(Data provided)

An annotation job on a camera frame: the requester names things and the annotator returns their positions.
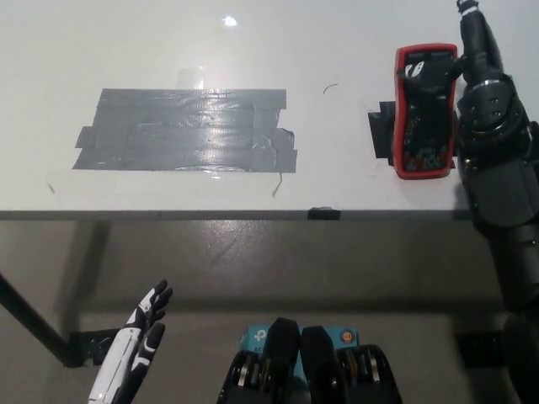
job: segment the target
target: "blue box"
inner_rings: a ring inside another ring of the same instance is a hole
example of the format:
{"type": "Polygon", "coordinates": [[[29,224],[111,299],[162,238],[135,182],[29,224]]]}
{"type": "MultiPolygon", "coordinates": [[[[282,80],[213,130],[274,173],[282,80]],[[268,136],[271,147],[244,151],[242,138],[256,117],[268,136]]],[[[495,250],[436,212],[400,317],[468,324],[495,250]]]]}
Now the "blue box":
{"type": "MultiPolygon", "coordinates": [[[[253,351],[261,354],[264,351],[264,344],[270,324],[252,324],[242,335],[240,349],[253,351]]],[[[360,344],[360,336],[353,327],[324,327],[335,349],[353,348],[360,344]]],[[[294,387],[293,390],[308,390],[307,379],[303,373],[302,357],[298,354],[296,367],[294,368],[294,387]]]]}

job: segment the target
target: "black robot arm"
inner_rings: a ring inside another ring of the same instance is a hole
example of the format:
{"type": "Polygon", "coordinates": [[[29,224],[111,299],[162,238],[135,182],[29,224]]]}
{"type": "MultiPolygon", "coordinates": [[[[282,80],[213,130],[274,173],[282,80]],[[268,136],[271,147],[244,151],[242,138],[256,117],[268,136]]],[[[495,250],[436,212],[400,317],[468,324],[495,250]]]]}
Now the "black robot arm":
{"type": "Polygon", "coordinates": [[[539,402],[539,130],[530,122],[478,2],[457,2],[467,83],[457,103],[459,171],[475,227],[488,239],[504,304],[510,377],[523,404],[539,402]]]}

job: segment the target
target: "gray duct tape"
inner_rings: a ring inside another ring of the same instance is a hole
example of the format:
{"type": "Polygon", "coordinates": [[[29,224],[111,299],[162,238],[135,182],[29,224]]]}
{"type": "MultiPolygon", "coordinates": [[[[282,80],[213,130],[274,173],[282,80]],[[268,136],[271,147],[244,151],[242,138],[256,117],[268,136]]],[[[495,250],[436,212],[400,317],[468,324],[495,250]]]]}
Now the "gray duct tape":
{"type": "Polygon", "coordinates": [[[285,90],[105,89],[74,169],[294,173],[285,90]]]}

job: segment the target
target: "black tape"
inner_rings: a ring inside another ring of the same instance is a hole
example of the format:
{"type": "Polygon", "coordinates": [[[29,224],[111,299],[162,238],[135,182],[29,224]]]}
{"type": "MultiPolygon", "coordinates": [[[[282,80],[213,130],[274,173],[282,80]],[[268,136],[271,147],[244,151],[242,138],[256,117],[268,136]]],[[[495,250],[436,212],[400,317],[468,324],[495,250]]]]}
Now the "black tape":
{"type": "Polygon", "coordinates": [[[332,208],[312,208],[307,212],[307,219],[310,221],[338,221],[340,220],[340,210],[332,208]]]}

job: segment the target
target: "multimeter display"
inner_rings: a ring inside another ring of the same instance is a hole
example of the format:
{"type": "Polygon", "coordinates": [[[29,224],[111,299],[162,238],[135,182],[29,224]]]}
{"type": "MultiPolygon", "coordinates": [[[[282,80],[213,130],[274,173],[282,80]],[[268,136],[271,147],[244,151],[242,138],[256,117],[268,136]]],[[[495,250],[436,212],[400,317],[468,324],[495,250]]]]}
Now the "multimeter display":
{"type": "Polygon", "coordinates": [[[438,178],[451,170],[454,84],[444,79],[442,70],[456,57],[456,47],[422,46],[423,50],[399,50],[404,55],[400,55],[402,74],[397,78],[393,153],[402,178],[438,178]]]}

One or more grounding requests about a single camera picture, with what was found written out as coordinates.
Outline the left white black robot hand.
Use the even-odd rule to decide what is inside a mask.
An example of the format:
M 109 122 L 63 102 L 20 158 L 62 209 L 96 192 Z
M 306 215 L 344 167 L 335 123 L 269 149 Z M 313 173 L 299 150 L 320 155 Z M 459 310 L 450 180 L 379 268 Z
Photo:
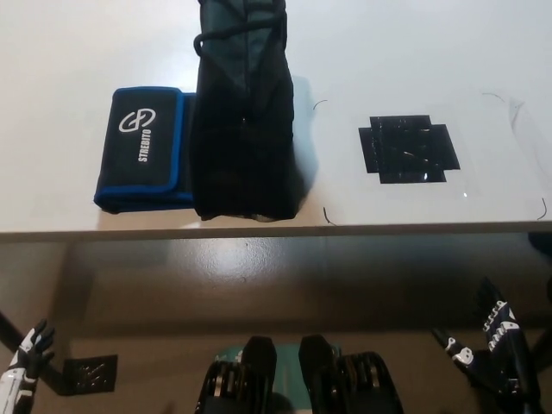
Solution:
M 29 414 L 33 410 L 39 378 L 53 359 L 55 328 L 40 320 L 22 339 L 1 375 L 1 413 Z

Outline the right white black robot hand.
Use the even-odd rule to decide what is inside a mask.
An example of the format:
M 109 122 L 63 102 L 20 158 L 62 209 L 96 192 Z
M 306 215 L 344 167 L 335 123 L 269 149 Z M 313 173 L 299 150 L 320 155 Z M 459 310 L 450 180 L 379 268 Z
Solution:
M 475 385 L 496 396 L 525 396 L 535 390 L 530 352 L 513 309 L 489 279 L 475 296 L 486 348 L 474 350 L 444 329 L 432 335 L 454 365 Z

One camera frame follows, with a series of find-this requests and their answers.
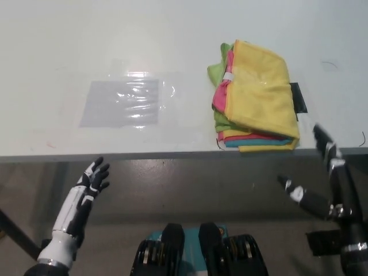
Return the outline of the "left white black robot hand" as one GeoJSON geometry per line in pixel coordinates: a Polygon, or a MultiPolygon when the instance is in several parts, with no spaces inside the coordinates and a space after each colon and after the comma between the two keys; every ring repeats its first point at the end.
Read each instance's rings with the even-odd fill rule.
{"type": "Polygon", "coordinates": [[[72,236],[77,247],[83,243],[94,200],[109,186],[109,182],[105,181],[109,176],[109,167],[103,157],[93,161],[69,191],[57,216],[52,230],[72,236]]]}

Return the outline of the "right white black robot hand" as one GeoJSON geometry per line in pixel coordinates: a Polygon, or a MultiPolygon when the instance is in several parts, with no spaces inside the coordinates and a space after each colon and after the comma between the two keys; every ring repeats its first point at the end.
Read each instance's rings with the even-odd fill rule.
{"type": "Polygon", "coordinates": [[[347,252],[367,249],[367,226],[350,168],[340,148],[328,133],[316,124],[313,128],[316,148],[327,169],[332,198],[329,200],[279,175],[277,180],[285,193],[301,209],[340,227],[341,245],[347,252]]]}

(End Data provided)

**Task to carry out:** Could the material above be given again exactly, pictures excluded?

**Response to this task:**
An annotation job on a camera frame: the requester names things and the annotator returns their positions.
job: segment the target
target: "blue box"
inner_rings: a ring inside another ring of the same instance is a hole
example of the format:
{"type": "Polygon", "coordinates": [[[29,224],[111,299],[162,238],[135,182],[29,224]]]}
{"type": "MultiPolygon", "coordinates": [[[[282,80],[213,130],[274,173],[282,80]],[[268,136],[271,147],[244,151],[242,138],[256,117],[268,136]]],[[[495,250],[436,212],[400,317],[468,324],[495,250]]]]}
Now the "blue box":
{"type": "MultiPolygon", "coordinates": [[[[253,351],[261,354],[264,351],[264,344],[270,324],[252,324],[242,335],[240,349],[253,351]]],[[[360,344],[360,336],[353,327],[324,327],[335,349],[353,348],[360,344]]],[[[294,387],[293,390],[308,390],[307,379],[303,373],[302,357],[298,354],[296,367],[294,368],[294,387]]]]}

job: segment the target
target: "black robot arm"
inner_rings: a ring inside another ring of the same instance is a hole
example of the format:
{"type": "Polygon", "coordinates": [[[29,224],[111,299],[162,238],[135,182],[29,224]]]}
{"type": "MultiPolygon", "coordinates": [[[[282,80],[213,130],[274,173],[282,80]],[[268,136],[271,147],[244,151],[242,138],[256,117],[268,136]]],[[[495,250],[436,212],[400,317],[468,324],[495,250]]]]}
Now the "black robot arm":
{"type": "Polygon", "coordinates": [[[539,402],[539,130],[530,122],[478,2],[457,2],[467,83],[457,103],[459,171],[475,227],[488,239],[504,304],[510,377],[523,404],[539,402]]]}

job: segment the target
target: "gray duct tape"
inner_rings: a ring inside another ring of the same instance is a hole
example of the format:
{"type": "Polygon", "coordinates": [[[29,224],[111,299],[162,238],[135,182],[29,224]]]}
{"type": "MultiPolygon", "coordinates": [[[[282,80],[213,130],[274,173],[282,80]],[[268,136],[271,147],[244,151],[242,138],[256,117],[268,136]]],[[[495,250],[436,212],[400,317],[468,324],[495,250]]]]}
Now the "gray duct tape":
{"type": "Polygon", "coordinates": [[[285,90],[105,89],[74,169],[294,173],[285,90]]]}

job: segment the target
target: "black tape"
inner_rings: a ring inside another ring of the same instance is a hole
example of the format:
{"type": "Polygon", "coordinates": [[[29,224],[111,299],[162,238],[135,182],[29,224]]]}
{"type": "MultiPolygon", "coordinates": [[[[282,80],[213,130],[274,173],[282,80]],[[268,136],[271,147],[244,151],[242,138],[256,117],[268,136]]],[[[495,250],[436,212],[400,317],[468,324],[495,250]]]]}
Now the "black tape":
{"type": "Polygon", "coordinates": [[[332,208],[312,208],[307,212],[307,219],[310,221],[338,221],[340,220],[340,210],[332,208]]]}

job: segment the target
target: "multimeter display"
inner_rings: a ring inside another ring of the same instance is a hole
example of the format:
{"type": "Polygon", "coordinates": [[[29,224],[111,299],[162,238],[135,182],[29,224]]]}
{"type": "MultiPolygon", "coordinates": [[[[282,80],[213,130],[274,173],[282,80]],[[268,136],[271,147],[244,151],[242,138],[256,117],[268,136]]],[[[495,250],[436,212],[400,317],[468,324],[495,250]]]]}
Now the "multimeter display":
{"type": "Polygon", "coordinates": [[[438,178],[451,170],[454,84],[444,79],[442,70],[456,57],[456,47],[422,46],[423,50],[399,50],[404,55],[400,55],[402,74],[397,78],[393,153],[402,178],[438,178]]]}

One or more grounding requests about a single camera picture, with what was found written out as coordinates.
Outline the left white black robot hand.
Use the even-odd rule to decide what is inside a mask.
An example of the format:
M 109 122 L 63 102 L 20 158 L 62 209 L 96 192 Z
M 306 215 L 344 167 L 335 123 L 269 149 Z M 313 173 L 299 150 L 320 155 Z M 459 310 L 450 180 L 379 268 Z
Photo:
Solution:
M 29 414 L 33 410 L 39 378 L 53 359 L 55 328 L 40 320 L 22 339 L 1 375 L 1 413 Z

Outline the right white black robot hand.
Use the even-odd rule to decide what is inside a mask.
An example of the format:
M 109 122 L 63 102 L 20 158 L 62 209 L 96 192 Z
M 306 215 L 344 167 L 335 123 L 269 149 Z M 313 173 L 299 150 L 320 155 Z M 459 310 L 450 180 L 379 268 Z
Solution:
M 475 385 L 496 396 L 525 396 L 535 390 L 530 352 L 513 309 L 489 279 L 475 296 L 486 348 L 474 350 L 444 329 L 432 335 L 454 365 Z

One camera frame follows, with a series of find-this requests and their answers.
Return the outline of the "left white black robot hand" as one GeoJSON geometry per line in pixel coordinates: a Polygon, or a MultiPolygon when the instance is in several parts, with no spaces inside the coordinates and a space after each colon and after the comma between the two keys; every ring repeats its first point at the end.
Read each instance's rings with the even-odd fill rule.
{"type": "Polygon", "coordinates": [[[72,236],[77,247],[83,243],[94,200],[109,186],[109,182],[105,181],[109,176],[109,167],[103,157],[93,161],[69,191],[57,216],[52,230],[72,236]]]}

Return the outline of the "right white black robot hand" as one GeoJSON geometry per line in pixel coordinates: a Polygon, or a MultiPolygon when the instance is in several parts, with no spaces inside the coordinates and a space after each colon and after the comma between the two keys; every ring repeats its first point at the end.
Read each instance's rings with the even-odd fill rule.
{"type": "Polygon", "coordinates": [[[347,252],[367,249],[367,226],[350,168],[340,148],[328,133],[316,124],[313,128],[316,148],[327,169],[332,198],[329,200],[279,175],[277,180],[285,193],[301,209],[340,227],[341,245],[347,252]]]}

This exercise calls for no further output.